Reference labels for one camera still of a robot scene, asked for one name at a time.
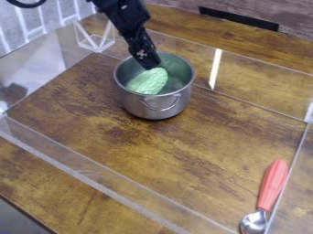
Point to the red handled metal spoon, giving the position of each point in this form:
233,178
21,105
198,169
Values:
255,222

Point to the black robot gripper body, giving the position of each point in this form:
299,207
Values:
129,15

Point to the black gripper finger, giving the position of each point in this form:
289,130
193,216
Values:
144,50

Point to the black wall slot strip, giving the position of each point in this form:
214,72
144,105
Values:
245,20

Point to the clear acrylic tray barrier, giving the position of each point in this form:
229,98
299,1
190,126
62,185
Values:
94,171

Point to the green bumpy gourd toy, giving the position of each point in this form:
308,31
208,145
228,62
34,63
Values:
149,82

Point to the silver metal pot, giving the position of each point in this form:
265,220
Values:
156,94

=-=-=

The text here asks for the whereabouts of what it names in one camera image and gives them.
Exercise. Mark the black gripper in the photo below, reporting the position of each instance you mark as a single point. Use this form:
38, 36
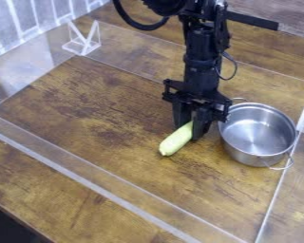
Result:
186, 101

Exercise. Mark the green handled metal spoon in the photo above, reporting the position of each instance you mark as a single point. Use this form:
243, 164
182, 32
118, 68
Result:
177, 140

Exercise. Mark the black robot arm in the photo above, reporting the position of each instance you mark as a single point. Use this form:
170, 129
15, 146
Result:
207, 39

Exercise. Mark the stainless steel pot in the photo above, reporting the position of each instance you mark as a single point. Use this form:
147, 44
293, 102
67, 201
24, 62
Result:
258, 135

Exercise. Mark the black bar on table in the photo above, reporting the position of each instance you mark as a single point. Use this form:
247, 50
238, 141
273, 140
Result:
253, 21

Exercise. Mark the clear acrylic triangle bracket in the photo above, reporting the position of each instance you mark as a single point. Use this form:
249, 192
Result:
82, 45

=-=-=

Among the lines above, find those that contain the word "metal" and copy them.

Point to the red handled metal spoon, giving the position of each point in this form:
Point to the silver metal pot, giving the position of each point in this form:
Exercise. Mark the green handled metal spoon in the photo above, reporting the position of each instance you mark as a single point. Use this form:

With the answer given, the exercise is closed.